What a dry-run catches that staging doesn't

Five common patterns:

1. Lock contention with real concurrent traffic.

Add a column to a 50M-row table. Your migration takes a brief lock. Staging completes in 2 seconds. Production deadlocks against a long-running query that staging never has. Solution: use ALTER TABLE ... ADD COLUMN ... DEFAULT NULL (cheap), then backfill in batches, then SET DEFAULT separately. The dry-run with EXPLAIN catches this.

2. NULL handling on existing rows.

You added a NOT NULL constraint with a default. Test data has the default already populated. Production has rows from before the column existed where the default isn't applied — and the constraint fails on those rows. Dry-run reveals this immediately.

3. Index creation time.

Adding a non-concurrent index on a large table locks writes. CI never tells you this because the table has 12 rows. Dry-run with realistic data shows the lock duration. Use CREATE INDEX CONCURRENTLY for production tables; the dry-run shows whether you remembered.

4. Foreign key violations from data drift.

Your migration tightens an FK constraint. Production has a few thousand orphaned rows from a bug six months ago. Migration fails on ALTER TABLE ... ADD CONSTRAINT. Dry-run finds the orphans before the production attempt.

5. Data transformation that's wrong on edge cases.

You're transforming a column — UPDATE users SET email = LOWER(email). Production has a few rows where email is NULL. Your update runs but maybe corrupts them, or maybe a downstream query that expected lowercase now breaks. Dry-run + post-migration verification queries catch this.

The verification step that earns its keep

Don't just run the migration and call it done. Add a verification SQL file you run after every dry-run:

-- post-migration-checks.sql
-- Counts that should match before and after
SELECT 'users count' AS check, count(*) FROM users;
SELECT 'orders count' AS check, count(*) FROM orders;

-- New column should be populated for all expected rows
SELECT 'users with status NULL', count(*) FROM users WHERE status IS NULL;

-- Constraints should be satisfied
SELECT 'orphaned order_items', count(*) FROM order_items oi
  LEFT JOIN orders o ON o.id = oi.order_id WHERE o.id IS NULL;

-- Sample query to ensure expected behavior
SELECT id, email, status FROM users LIMIT 5;

Compare output to a baseline you captured before the migration. Any unexpected difference = investigate.

When dry-run isn't enough

Two scenarios where dry-run misses things:

  • Time-sensitive migrations. Anything that depends on now() or recent data won't fully test a midnight cutover. Run the dry-run at the same time of day production will run.
  • Migrations that depend on traffic. If the migration adjusts a column that's actively being written, the dry-run on a snapshot doesn't see the writes. Use a logical replication target so you have a current sandbox.

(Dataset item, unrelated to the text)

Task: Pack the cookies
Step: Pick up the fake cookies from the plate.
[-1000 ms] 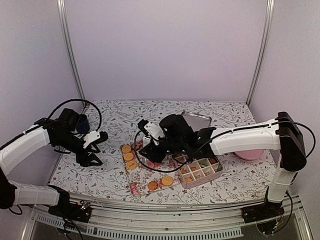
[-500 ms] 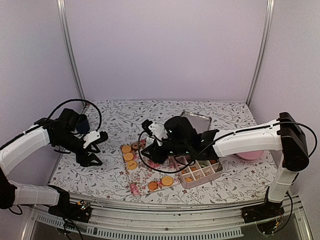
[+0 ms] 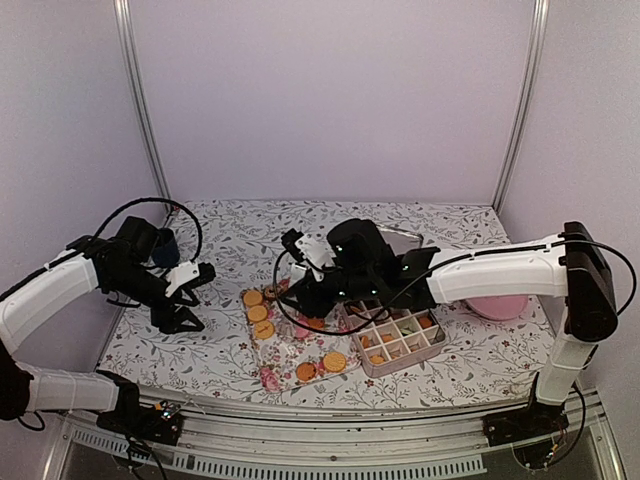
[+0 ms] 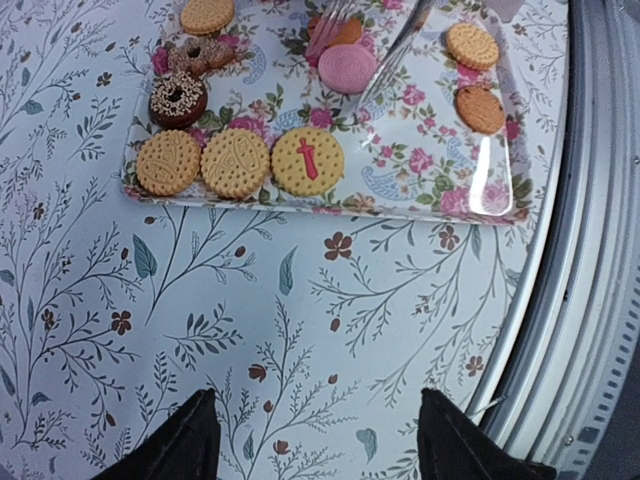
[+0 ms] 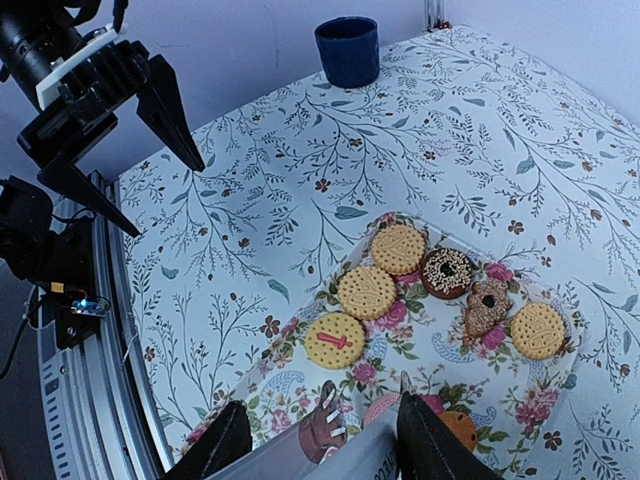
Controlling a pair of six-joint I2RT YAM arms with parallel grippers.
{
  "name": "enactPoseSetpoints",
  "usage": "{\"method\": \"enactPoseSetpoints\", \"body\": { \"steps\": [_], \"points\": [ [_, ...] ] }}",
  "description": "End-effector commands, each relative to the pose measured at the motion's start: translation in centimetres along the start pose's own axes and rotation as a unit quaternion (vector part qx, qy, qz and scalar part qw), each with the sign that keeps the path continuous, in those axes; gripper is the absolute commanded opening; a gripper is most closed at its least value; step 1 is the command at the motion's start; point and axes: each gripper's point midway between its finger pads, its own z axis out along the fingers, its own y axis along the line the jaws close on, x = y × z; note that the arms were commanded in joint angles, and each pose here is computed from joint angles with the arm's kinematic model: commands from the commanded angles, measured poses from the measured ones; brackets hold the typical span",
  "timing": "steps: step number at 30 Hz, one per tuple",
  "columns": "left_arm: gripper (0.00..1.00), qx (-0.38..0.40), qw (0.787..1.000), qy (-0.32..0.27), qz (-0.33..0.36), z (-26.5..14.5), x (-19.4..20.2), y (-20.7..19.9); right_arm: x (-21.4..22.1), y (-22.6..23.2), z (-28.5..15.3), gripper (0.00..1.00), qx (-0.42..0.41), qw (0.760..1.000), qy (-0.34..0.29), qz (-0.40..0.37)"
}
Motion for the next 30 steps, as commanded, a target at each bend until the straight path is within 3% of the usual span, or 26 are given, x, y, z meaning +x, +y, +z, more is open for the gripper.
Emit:
{"method": "enactPoseSetpoints", "body": {
  "steps": [1,9,20,30],
  "points": [
    [0.68,-0.007,1.000,-0.012,0.006,-1.0,-0.7,0.0,-2.8,-0.8,-1.1,0.51,-0.015,1.000,-0.022,-0.003],
    [0.68,-0.009,1.000,-0.012,0.006,-1.1,-0.7,0.0,0.1,-1.2,0.2,0.52,-0.053,0.998,0.031,-0.007],
    [0.68,-0.013,1.000,-0.012,0.007,-1.2,-0.9,0.2,0.3,-1.1,1.7,0.52,-0.069,0.997,0.040,-0.015],
    [0.68,-0.010,1.000,-0.012,0.007,-1.0,-0.8,0.2,0.4,-1.5,0.7,0.38,-0.048,0.998,0.042,-0.021]
  ]
}}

For most migrations, neither of these matters. For a major schema change to a hot table, both matter.

The rollback question

A real dry-run also tests the rollback. Apply the migration, capture state, apply the down-migration, verify state matches the pre-migration snapshot. If it doesn't, you have a non-reversible migration — at least know that before production.

For migrations that genuinely can't reverse (data destructive, schema flattening), the rollback plan is "restore from backup." The dry-run is when you confirm restore works, before you need it.

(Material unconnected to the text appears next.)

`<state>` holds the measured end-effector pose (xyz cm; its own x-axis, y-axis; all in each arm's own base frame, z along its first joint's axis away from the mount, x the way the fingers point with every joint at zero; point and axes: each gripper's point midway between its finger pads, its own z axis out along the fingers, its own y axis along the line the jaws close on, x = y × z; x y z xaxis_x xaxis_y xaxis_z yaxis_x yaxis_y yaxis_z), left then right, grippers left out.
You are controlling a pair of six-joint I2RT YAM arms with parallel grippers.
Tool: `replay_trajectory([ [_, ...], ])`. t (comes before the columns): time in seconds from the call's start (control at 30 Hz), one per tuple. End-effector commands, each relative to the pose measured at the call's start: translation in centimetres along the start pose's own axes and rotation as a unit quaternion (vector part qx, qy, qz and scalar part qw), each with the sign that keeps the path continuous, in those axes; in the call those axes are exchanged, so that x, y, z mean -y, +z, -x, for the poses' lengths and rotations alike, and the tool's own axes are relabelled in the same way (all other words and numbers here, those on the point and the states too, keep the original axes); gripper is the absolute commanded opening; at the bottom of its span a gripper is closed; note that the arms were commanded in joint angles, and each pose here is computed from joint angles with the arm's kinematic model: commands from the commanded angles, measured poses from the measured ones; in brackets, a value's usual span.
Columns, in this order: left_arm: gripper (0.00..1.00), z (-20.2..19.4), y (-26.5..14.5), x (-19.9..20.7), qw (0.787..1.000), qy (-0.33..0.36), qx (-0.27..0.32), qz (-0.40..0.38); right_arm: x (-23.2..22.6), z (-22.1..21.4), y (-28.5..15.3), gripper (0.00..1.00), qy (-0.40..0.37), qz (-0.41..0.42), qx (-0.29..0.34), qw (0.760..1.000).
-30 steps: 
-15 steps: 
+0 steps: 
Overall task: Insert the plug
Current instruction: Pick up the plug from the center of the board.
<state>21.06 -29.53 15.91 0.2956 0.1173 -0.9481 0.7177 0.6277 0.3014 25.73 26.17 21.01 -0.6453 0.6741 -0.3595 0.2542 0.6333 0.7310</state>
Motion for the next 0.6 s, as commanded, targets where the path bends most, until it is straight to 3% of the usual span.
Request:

How this connects to deployment workflow

The above is purely about database migrations, but the principle generalizes: any change that affects production state should run against a production-shaped copy first. Config rollouts. Cache invalidations. Cron schedule adjustments. Anything that's hard to reverse and depends on real data shapes deserves the dry-run treatment.

Tools should make dry-runs trivially cheap, ideally one button. The 20-minute manual setup is fine for occasional use; for routine migrations it should be one command. That's the layer 1DevTool tries to cover for AI-coding workflows — the agent that proposes a migration should also be the agent that runs the dry-run before you accept it.

The pattern, regardless of tooling: never apply a migration to production that you haven't first applied to a copy of production. Twenty minutes upfront beats a 2 AM rollback any week.